* _Exercise_
Line by line, copy all of the data exactly.

* _Dataset extract_
--- --- ---

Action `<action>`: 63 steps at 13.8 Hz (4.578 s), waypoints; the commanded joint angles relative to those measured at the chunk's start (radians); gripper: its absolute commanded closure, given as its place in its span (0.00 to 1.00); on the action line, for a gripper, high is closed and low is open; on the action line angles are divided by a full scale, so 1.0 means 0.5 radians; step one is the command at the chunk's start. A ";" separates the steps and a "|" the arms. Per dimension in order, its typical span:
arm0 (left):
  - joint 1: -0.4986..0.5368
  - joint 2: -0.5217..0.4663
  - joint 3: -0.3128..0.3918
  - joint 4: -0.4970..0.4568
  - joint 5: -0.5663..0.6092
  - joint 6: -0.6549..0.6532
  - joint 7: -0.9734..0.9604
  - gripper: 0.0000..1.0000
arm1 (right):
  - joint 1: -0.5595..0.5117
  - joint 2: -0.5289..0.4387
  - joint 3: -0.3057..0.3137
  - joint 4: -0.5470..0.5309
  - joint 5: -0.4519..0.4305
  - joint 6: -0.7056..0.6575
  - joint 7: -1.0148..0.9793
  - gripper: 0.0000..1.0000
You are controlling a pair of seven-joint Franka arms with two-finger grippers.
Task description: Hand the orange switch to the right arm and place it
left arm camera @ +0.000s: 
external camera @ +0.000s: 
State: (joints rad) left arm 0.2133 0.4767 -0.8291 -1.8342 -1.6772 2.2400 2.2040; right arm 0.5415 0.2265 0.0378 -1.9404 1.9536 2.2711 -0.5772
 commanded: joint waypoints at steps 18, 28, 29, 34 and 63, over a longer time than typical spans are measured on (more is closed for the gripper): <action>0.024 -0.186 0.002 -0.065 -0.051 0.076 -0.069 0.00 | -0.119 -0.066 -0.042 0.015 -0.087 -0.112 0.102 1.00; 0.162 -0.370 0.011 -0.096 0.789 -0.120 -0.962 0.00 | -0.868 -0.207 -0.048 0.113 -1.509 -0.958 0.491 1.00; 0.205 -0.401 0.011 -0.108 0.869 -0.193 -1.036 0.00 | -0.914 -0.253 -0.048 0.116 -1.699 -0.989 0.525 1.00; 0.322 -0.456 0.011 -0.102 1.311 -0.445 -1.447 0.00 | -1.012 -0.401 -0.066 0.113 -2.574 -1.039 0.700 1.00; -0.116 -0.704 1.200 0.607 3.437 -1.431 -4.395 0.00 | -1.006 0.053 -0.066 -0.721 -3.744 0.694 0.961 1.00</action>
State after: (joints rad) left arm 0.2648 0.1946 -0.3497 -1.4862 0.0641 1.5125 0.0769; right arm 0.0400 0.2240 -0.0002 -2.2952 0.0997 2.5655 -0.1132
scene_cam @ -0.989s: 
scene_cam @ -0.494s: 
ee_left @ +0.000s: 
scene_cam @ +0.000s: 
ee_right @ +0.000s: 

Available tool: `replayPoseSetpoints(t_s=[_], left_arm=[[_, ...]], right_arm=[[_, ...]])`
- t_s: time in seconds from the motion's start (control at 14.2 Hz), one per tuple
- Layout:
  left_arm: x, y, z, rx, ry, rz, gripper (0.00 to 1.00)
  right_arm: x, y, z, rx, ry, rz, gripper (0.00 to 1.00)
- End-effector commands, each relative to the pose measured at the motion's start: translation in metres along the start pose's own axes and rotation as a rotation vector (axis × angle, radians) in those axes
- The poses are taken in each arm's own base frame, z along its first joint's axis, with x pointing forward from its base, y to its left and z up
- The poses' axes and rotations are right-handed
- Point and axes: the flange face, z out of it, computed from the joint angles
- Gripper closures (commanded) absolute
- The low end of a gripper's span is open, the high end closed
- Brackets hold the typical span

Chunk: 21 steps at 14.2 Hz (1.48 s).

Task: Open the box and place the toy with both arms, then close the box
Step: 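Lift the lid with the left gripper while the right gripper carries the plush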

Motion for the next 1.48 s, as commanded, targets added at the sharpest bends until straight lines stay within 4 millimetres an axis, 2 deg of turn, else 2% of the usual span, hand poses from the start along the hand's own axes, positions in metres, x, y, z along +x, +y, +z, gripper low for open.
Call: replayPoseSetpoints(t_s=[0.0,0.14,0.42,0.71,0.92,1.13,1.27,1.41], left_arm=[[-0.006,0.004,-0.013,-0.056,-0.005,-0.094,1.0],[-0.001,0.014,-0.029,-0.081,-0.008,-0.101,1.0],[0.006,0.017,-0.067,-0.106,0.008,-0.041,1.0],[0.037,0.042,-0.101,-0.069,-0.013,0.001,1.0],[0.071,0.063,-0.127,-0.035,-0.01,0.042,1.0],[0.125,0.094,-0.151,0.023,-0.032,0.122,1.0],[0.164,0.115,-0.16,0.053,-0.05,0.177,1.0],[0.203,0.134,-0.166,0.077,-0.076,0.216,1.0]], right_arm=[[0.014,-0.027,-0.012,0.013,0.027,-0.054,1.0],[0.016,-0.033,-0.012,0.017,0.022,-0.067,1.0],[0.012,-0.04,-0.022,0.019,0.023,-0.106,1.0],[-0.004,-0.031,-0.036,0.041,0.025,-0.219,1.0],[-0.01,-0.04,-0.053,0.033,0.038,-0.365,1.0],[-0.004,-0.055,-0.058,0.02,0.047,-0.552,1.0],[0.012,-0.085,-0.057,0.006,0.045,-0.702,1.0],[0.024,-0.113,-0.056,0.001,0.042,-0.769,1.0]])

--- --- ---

* _Solution to this exercise_
Action `<action>`: 63 steps at 13.8 Hz (4.578 s), waypoints; the commanded joint angles relative to those measured at the chunk's start (radians); gripper: its absolute commanded closure, given as its place in its span (0.00 to 1.00); on the action line, for a gripper, high is closed and low is open; on the action line angles are divided by a full scale, so 1.0 means 0.5 radians; step one is the command at the chunk's start. A ";" separates the steps and a "|" the arms. Per dimension in order, its typical span:
arm0 (left):
  - joint 1: -0.4986..0.5368
  - joint 2: -0.5217..0.4663
  - joint 3: -0.3128..0.3918
  - joint 4: -0.4970..0.4568
  - joint 5: -0.5663..0.6092
  - joint 6: -0.6549..0.6532
  - joint 7: -0.9734..0.9604
  - gripper: 0.0000..1.0000
arm1 (right):
  - joint 1: -0.5595..0.5117
  - joint 2: -0.5289..0.4387
  - joint 3: -0.3057..0.3137
  - joint 4: -0.5470..0.5309
  - joint 5: -0.4519..0.4305
  - joint 6: -0.7056..0.6575
  - joint 7: -1.0148..0.9793
  - gripper: 0.0000..1.0000
You are controlling a pair of seven-joint Franka arms with two-finger grippers.
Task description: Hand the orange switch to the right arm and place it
left arm camera @ +0.000s: 
external camera @ +0.000s: 
State: (joints rad) left arm 0.2133 0.4767 -0.8291 -1.8342 -1.6772 2.2400 2.2040; right arm 0.5415 0.2265 0.0378 -1.9404 1.9536 2.2711 -0.5772
 commanded: joint waypoints at steps 18, 28, 29, 34 and 63, over a longer time than typical spans are measured on (more is closed for the gripper): <action>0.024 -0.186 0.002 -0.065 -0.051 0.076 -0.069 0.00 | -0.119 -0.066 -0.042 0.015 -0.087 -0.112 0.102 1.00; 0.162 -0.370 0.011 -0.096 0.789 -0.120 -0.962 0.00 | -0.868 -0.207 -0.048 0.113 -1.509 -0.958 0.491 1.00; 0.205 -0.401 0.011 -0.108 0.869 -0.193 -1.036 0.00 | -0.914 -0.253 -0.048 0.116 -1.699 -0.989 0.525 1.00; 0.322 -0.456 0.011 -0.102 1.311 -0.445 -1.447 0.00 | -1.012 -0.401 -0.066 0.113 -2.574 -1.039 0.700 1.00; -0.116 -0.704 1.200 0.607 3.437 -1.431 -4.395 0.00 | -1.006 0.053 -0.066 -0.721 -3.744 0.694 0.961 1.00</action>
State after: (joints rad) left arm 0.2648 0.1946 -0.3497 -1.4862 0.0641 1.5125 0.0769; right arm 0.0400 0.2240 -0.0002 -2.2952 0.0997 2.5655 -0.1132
scene_cam @ -0.989s: 
scene_cam @ -0.494s: 
ee_left @ +0.000s: 
scene_cam @ +0.000s: 
ee_right @ +0.000s: 

Available tool: `replayPoseSetpoints(t_s=[_], left_arm=[[_, ...]], right_arm=[[_, ...]])`
- t_s: time in seconds from the motion's start (control at 14.2 Hz), one per tuple
- Layout:
  left_arm: x, y, z, rx, ry, rz, gripper (0.00 to 1.00)
  right_arm: x, y, z, rx, ry, rz, gripper (0.00 to 1.00)
- End-effector commands, each relative to the pose measured at the motion's start: translation in metres along the start pose's own axes and rotation as a rotation vector (axis × angle, radians) in those axes
- The poses are taken in each arm's own base frame, z along its first joint's axis, with x pointing forward from its base, y to its left and z up
- The poses' axes and rotations are right-handed
- Point and axes: the flange face, z out of it, computed from the joint angles
- Gripper closures (commanded) absolute
- The low end of a gripper's span is open, the high end closed
- Brackets hold the typical span

Chunk: 21 steps at 14.2 Hz (1.48 s).

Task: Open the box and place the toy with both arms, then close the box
Step: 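Lift the lid with the left gripper while the right gripper carries the plush
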
Motion for the next 1.48 s, as commanded, targets added at the sharpest bends until straight lines stay within 4 millimetres an axis, 2 deg of turn, else 2% of the usual span, hand poses from the start along the hand's own axes, positions in metres, x, y, z along +x, +y, +z, gripper low for open.
Call: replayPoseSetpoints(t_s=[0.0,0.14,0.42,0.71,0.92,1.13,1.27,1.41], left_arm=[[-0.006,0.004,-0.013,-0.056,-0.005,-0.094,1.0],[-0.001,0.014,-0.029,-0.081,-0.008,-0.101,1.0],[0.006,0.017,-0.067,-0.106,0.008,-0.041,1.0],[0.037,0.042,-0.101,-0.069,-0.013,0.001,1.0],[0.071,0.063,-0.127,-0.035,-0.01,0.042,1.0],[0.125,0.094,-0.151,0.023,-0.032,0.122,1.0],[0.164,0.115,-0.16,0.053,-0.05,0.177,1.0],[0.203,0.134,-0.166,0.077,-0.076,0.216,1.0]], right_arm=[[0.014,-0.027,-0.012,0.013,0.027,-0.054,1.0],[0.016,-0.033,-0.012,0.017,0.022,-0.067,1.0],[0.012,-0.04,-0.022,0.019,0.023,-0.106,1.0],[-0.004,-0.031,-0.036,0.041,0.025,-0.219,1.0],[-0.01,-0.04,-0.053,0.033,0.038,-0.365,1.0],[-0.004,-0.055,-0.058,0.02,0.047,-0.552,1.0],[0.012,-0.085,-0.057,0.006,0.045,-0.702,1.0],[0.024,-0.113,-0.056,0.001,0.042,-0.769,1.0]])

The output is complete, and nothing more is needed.